The US Centers for Disease Control and Prevention (CDC), which is analysing the blood and urine samples from Serrano's study, came to the same conclusion after a May, 2005, visit to La Oroya sponsored by the US Agency for International Development. The CDC report concluded that "without reduction of air emissions and remediation of soil, home hygiene and clean neighbourhood campaigns are of little value in decreasing elevated BLLs [blood lead levels]."

The CDC called for an "integrated intervention plan to reduce exposure to lead and other contaminants" in La Oroya, designed with the participation of health agencies, government officials, local residents, and the company.

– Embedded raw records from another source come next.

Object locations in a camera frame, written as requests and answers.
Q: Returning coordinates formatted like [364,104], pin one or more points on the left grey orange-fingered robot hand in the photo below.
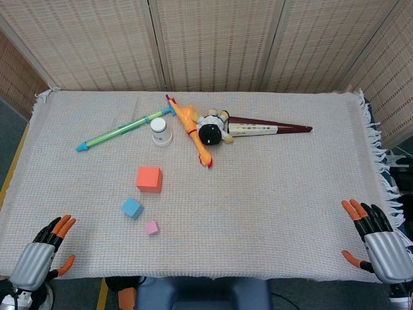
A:
[30,264]

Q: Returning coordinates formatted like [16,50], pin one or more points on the right grey orange-fingered robot hand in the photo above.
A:
[387,252]

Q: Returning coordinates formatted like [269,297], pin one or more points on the blue foam cube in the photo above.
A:
[131,208]

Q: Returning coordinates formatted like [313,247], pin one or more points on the pink foam cube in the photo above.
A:
[151,228]

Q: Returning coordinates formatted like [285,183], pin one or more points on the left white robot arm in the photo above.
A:
[13,299]

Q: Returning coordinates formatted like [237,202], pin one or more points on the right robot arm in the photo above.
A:
[401,292]

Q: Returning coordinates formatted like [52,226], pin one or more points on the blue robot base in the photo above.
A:
[203,294]

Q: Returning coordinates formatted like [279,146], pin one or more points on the orange foam cube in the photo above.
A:
[148,179]

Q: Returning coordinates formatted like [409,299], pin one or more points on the white stand base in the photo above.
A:
[398,161]

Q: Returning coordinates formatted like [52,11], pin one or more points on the orange robot torso part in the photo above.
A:
[126,298]

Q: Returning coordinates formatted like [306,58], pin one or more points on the beige woven tablecloth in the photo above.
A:
[258,193]

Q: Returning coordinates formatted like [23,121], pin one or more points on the woven folding screen panel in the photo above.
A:
[322,45]
[390,80]
[216,42]
[16,80]
[90,42]

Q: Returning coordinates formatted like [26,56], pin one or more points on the white paper cup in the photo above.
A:
[160,132]

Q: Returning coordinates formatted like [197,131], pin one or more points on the black-haired plush doll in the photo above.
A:
[211,132]

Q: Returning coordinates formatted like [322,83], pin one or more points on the orange rubber chicken toy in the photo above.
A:
[188,119]

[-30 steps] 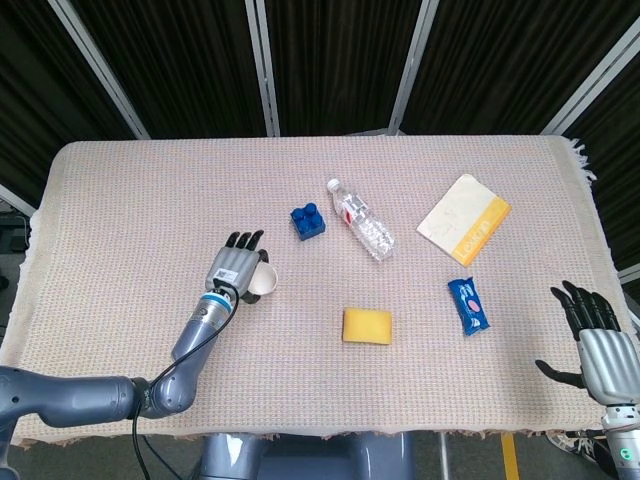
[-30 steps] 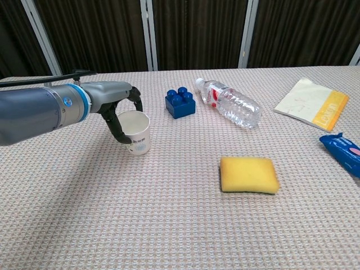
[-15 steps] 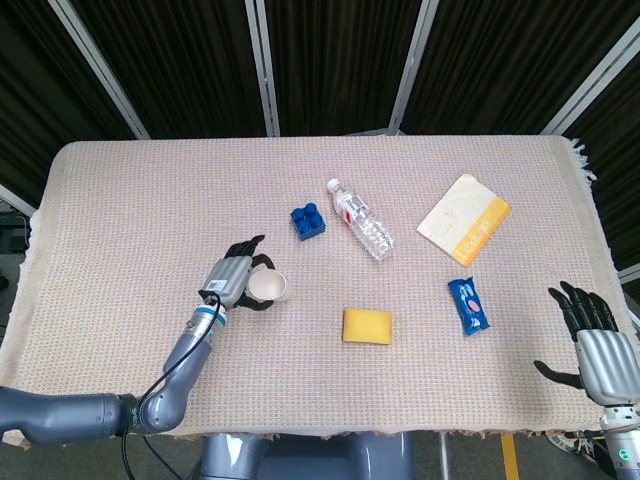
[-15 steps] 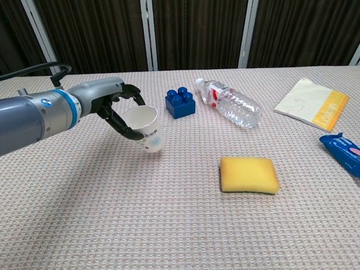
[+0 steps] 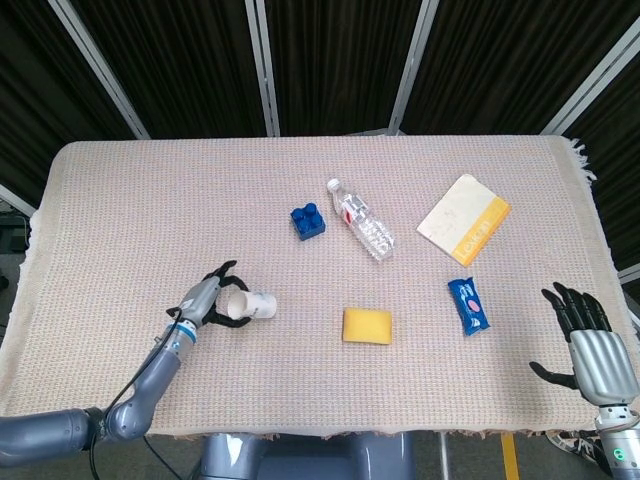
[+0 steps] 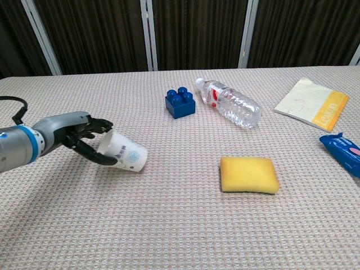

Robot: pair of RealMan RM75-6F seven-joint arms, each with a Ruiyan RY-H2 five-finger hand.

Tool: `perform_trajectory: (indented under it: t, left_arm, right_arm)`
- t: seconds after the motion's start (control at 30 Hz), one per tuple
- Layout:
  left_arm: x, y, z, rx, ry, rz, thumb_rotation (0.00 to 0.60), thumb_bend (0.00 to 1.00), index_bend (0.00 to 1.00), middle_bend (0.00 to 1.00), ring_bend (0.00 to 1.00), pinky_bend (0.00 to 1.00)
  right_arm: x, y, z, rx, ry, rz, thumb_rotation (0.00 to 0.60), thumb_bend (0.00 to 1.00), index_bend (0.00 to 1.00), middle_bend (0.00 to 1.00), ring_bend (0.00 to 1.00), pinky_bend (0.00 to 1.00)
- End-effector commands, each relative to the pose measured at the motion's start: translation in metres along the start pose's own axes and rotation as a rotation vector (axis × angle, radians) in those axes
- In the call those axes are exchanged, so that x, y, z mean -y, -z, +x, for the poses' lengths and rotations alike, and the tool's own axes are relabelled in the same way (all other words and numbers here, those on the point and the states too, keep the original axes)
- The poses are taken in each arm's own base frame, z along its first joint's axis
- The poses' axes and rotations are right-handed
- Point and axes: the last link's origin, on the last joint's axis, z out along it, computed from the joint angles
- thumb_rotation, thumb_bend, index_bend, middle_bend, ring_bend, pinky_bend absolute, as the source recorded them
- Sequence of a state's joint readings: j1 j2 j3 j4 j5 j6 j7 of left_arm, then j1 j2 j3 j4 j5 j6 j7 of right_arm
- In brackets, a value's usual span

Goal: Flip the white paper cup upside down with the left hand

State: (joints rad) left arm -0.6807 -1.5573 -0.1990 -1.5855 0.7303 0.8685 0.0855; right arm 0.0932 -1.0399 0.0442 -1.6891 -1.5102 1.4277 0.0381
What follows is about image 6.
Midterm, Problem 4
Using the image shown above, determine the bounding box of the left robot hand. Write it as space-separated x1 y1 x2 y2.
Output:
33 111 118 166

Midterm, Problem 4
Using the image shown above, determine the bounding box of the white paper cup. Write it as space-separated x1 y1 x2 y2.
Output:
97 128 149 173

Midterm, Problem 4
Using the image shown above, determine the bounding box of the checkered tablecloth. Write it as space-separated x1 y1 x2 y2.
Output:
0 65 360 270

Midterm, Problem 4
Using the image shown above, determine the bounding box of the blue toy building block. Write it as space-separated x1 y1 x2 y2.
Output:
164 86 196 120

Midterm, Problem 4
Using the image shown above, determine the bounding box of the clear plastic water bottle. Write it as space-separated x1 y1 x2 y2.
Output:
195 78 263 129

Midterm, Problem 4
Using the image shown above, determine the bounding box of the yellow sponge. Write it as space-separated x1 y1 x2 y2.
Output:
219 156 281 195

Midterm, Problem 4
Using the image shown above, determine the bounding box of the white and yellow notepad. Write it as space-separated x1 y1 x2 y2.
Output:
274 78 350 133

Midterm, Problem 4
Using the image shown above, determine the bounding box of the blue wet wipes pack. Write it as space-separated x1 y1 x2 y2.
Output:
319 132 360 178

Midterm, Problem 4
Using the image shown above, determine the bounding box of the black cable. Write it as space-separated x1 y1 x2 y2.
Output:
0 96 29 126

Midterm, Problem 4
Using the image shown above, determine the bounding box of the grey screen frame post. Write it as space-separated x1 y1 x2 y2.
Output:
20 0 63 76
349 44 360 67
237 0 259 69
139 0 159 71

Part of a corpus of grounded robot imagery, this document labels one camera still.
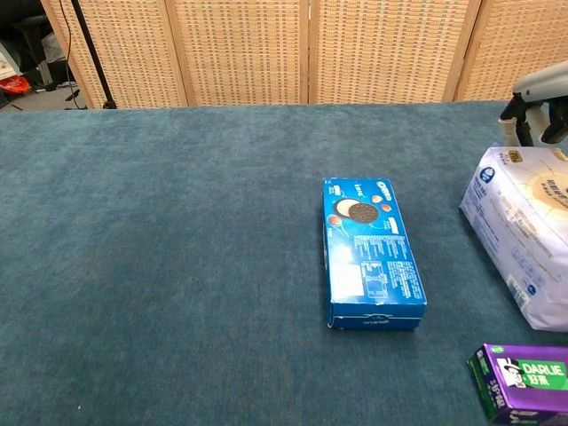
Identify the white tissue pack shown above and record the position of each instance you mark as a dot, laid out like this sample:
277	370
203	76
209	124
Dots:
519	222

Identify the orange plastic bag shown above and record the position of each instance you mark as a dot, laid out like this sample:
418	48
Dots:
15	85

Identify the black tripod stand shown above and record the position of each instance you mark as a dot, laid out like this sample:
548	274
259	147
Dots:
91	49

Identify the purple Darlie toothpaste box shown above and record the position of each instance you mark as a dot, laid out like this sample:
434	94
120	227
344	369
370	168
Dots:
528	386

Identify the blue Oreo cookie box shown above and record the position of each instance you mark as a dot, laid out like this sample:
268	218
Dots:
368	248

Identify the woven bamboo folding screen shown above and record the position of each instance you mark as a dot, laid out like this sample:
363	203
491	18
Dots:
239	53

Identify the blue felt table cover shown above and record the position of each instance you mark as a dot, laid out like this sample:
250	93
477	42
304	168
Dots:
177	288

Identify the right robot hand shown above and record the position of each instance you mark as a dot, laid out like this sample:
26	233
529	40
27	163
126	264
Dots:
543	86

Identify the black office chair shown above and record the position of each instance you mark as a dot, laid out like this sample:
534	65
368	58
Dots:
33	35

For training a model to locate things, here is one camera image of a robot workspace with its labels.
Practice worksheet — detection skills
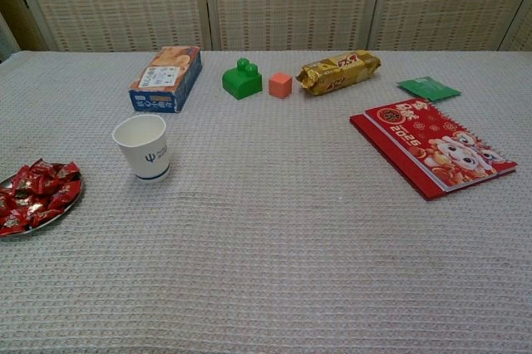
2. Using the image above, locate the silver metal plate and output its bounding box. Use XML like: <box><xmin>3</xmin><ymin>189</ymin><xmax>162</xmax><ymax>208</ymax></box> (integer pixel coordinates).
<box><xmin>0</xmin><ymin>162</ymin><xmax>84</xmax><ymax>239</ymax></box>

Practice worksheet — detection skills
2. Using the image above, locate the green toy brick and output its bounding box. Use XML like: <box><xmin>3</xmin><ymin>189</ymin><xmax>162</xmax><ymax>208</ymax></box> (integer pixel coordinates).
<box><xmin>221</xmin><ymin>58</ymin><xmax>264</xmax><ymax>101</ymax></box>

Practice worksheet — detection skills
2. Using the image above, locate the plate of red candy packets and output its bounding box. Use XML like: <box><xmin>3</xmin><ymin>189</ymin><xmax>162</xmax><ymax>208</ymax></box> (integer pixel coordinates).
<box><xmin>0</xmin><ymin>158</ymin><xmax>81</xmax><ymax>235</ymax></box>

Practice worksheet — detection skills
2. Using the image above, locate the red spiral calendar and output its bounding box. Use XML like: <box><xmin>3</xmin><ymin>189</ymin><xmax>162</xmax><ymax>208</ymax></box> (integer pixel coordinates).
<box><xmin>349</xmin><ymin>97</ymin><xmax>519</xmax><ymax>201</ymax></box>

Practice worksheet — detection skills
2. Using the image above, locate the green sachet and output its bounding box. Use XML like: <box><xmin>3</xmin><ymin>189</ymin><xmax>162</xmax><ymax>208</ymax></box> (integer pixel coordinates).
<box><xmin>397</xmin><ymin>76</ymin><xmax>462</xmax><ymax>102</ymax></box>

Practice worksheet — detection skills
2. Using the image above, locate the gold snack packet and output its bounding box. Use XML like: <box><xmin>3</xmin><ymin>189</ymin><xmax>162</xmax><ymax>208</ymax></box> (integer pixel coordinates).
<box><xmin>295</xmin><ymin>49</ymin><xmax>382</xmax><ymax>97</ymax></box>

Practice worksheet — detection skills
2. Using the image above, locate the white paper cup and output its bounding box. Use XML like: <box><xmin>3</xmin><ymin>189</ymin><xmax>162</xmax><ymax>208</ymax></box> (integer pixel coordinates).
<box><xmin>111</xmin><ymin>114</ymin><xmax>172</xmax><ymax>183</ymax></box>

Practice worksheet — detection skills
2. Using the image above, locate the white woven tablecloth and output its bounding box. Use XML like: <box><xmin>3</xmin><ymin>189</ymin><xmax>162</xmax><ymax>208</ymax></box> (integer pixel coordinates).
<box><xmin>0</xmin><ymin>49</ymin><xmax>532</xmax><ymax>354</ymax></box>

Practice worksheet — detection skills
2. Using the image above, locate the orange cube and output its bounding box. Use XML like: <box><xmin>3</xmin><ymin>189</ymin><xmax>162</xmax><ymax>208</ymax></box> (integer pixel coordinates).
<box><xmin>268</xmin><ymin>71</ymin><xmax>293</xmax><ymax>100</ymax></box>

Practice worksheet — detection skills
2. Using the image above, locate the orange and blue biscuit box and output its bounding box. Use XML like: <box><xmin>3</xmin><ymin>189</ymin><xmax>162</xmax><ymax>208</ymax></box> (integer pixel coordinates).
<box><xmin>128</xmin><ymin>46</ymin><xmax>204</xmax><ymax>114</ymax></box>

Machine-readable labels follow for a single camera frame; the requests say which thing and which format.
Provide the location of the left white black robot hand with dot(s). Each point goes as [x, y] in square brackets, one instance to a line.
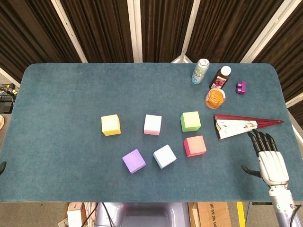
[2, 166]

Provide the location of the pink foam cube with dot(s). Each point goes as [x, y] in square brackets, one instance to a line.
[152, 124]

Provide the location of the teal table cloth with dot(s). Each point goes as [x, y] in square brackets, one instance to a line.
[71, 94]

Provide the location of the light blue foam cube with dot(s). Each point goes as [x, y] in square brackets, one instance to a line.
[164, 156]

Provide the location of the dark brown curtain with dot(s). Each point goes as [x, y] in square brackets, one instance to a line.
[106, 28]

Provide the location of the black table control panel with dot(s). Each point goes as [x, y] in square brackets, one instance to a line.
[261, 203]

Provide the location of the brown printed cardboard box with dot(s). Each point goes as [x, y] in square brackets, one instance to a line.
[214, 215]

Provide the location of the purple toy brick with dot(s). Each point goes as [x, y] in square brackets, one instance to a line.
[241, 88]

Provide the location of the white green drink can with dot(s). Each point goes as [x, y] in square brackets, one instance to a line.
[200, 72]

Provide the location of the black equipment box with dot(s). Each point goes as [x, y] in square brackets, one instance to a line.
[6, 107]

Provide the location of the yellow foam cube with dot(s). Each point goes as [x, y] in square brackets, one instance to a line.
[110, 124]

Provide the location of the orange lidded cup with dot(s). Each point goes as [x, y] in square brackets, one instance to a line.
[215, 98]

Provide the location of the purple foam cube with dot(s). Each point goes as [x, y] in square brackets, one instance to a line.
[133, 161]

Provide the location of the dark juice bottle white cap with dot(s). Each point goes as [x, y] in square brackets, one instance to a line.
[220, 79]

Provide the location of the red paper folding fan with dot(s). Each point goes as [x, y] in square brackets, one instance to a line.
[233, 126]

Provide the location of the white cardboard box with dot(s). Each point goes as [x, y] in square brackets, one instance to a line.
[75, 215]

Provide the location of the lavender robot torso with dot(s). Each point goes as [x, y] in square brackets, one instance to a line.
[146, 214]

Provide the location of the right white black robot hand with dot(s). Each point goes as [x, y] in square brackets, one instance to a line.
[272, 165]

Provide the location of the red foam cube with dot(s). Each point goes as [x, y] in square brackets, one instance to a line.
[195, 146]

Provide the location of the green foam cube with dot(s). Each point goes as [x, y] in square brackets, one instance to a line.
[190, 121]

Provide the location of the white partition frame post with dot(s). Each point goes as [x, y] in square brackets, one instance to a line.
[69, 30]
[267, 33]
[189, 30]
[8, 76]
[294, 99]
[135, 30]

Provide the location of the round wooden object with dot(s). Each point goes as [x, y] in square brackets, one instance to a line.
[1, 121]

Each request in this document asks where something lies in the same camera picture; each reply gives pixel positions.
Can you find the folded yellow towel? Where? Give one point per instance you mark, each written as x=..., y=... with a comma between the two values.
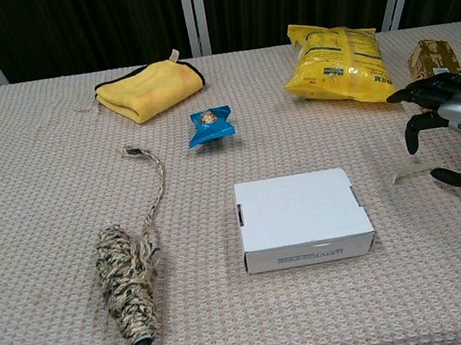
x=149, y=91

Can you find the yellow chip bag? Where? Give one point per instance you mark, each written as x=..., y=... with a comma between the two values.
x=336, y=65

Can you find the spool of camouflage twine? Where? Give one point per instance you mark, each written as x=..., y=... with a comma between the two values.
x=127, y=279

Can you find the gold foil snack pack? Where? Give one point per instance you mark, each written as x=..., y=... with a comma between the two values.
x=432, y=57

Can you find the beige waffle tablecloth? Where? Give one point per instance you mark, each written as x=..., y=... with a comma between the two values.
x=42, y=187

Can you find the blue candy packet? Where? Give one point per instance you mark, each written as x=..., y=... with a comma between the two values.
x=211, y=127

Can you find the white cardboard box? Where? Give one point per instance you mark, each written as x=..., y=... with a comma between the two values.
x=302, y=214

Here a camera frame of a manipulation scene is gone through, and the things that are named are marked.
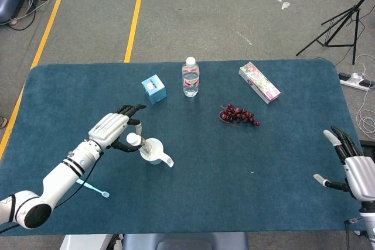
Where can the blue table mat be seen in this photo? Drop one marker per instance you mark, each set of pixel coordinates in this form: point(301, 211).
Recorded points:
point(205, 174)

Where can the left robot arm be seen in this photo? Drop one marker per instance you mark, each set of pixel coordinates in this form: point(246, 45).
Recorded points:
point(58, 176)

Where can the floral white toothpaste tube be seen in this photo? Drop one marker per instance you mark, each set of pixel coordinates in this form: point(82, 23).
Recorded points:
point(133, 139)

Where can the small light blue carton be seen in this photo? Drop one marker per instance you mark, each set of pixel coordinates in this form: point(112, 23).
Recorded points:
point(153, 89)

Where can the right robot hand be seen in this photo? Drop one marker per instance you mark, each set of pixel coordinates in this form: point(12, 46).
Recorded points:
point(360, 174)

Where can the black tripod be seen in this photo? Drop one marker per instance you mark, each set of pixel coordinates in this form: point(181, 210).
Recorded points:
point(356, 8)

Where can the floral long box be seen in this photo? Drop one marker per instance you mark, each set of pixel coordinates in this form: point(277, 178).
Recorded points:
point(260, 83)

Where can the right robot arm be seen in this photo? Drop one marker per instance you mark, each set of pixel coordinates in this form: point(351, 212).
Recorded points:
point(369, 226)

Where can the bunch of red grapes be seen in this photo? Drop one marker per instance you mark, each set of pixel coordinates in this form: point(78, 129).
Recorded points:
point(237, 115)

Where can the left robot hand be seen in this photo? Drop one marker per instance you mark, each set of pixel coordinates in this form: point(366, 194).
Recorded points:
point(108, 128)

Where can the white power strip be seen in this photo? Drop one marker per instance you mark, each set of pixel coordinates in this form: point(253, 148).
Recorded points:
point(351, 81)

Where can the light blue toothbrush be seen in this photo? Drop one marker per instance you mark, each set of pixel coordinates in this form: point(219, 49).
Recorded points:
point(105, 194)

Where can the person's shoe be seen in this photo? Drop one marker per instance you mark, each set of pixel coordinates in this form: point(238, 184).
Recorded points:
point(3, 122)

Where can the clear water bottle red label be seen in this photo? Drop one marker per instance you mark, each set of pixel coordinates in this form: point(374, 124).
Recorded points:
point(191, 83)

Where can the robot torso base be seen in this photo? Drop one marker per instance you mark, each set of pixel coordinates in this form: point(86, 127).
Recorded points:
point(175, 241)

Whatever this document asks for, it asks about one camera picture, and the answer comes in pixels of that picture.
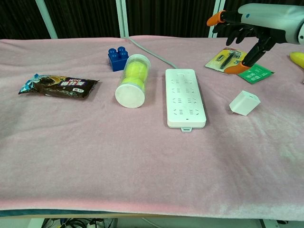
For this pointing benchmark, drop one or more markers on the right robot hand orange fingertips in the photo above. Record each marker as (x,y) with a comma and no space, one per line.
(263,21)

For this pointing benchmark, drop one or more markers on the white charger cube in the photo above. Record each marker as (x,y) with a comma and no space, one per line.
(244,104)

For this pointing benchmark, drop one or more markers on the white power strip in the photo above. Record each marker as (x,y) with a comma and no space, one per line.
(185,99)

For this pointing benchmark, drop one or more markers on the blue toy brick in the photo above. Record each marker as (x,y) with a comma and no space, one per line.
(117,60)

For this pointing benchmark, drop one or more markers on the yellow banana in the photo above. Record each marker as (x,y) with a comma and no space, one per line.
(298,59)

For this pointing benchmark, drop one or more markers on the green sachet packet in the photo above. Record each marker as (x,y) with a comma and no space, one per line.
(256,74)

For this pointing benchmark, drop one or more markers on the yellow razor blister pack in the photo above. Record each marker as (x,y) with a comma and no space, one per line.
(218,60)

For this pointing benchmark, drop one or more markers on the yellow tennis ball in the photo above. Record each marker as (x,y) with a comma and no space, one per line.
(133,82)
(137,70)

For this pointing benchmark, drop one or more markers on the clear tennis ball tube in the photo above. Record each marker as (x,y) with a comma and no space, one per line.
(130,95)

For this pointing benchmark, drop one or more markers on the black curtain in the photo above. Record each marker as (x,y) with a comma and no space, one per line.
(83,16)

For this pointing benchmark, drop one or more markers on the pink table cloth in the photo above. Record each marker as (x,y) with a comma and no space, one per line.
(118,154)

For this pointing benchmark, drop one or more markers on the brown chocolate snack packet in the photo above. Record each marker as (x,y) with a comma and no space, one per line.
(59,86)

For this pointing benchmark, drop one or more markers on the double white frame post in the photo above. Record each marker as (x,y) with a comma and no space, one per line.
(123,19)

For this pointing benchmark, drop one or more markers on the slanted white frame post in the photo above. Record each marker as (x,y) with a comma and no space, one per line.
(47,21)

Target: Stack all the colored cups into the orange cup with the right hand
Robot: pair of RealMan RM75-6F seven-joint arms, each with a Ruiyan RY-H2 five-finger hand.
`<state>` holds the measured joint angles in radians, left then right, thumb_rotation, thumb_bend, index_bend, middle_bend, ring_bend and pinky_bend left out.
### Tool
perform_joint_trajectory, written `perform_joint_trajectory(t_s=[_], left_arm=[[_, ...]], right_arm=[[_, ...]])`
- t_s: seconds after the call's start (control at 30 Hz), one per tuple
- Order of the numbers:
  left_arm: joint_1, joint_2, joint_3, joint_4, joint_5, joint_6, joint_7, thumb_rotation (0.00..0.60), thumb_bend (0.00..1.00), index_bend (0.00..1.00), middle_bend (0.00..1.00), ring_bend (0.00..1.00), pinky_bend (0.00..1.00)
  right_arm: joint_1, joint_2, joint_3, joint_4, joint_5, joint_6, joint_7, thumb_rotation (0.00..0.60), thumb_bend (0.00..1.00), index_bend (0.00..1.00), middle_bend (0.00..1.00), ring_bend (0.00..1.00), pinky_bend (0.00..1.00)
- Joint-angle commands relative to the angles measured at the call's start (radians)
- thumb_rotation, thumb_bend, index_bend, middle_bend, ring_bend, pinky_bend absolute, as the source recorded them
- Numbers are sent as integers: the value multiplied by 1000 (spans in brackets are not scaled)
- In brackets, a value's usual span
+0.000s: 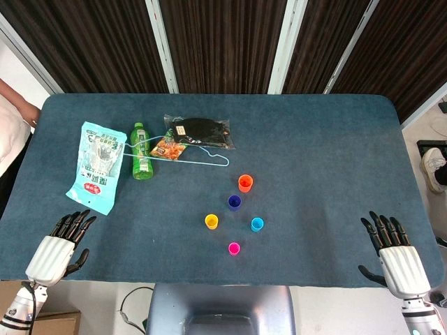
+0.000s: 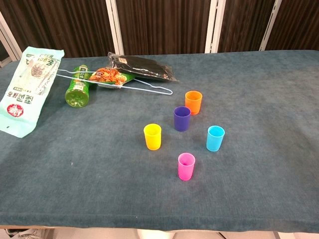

But that is easier said than done in La Oroya, which is very much a company town. 3000 of the 35000 or so local residents work at the plant, while many others are employed by companies that do business with Doe Run.

The conflict has been cast in all-or-nothing terms, with company executives and government officials warning that plant might close if the deadline extension for the environmental mitigation plan is not granted. Company officials also say while it is the firm's responsibility to control emissions, it is the responsibility of the government to clean up slag heaps and other sources of pollution created before Doe Run took over the plant.

Community activists say they have been the targets of harassment ranging from insults to death threats. Even parents who worry about their children's health are reluctant to speak up, afraid that they'll be accused of endangering their neighbours' jobs and their town's economic survival.

Miguel Angel Curi, a dental technician, says some neighbours shied away from his business after he became active in the La Oroya Antigua Defense Front. But he stuck with the activist group, partly because the 2004 study showed that his curly-haired toddler, María de los Angeles, had a blood-lead concentration of 35•6 mg/dL.

He has considered moving out of La Oroya Antigua, but there are no buyers for houses there these days. Several times a month his wife tries to take their three children to spend the weekend with her parents, who live farther from the smelter. "Living here in La Oroya isn't that simple", Curi says.

The 2005 CDC report noted that responsibility for environmental and public health was spread around various government agencies that lacked scientific data for developing policies to solve La Oroya's problems. The St Louis University study was meant to help fill that gap, but it has also underscored the extent of the problem.

Hugo Villa Becerra, a neurologist and former director of the EsSalud Hospital in La Oroya, worries about what Serrano called the "toxic cocktail".

"It's not clear whether these metals have a combined effect", Villa says. "We believe the combination may exacerbate health problems, but the extent to which that could happen is unknown."

Villa, who has practised medicine in La Oroya since 1979, specialised in neurology and occupational health because of the symptoms he encountered there.

Although the problems date back decades, Villa says, data are scant partly because doctors at the hospital have been discouraged from diagnosing lead poisoning.

Villa does not advocate shutting down the plant, however, because that would create a "significant social problem". Instead, he hopes the new study will raise awareness and leverage funds to upgrade the smelter.

Roman Catholic Archbishop Pedro Barreto Jimeno of Huancayo, whose archdiocese includes La Oroya, also hopes for funding to relocate the people who are most affected, a proposal that Curi and the defence front back,as long as residents are compensated for health problems and economic losses.

Meanwhile, Serrano and his team expect to return to La Oroya within the next several months to present the rest of their findings.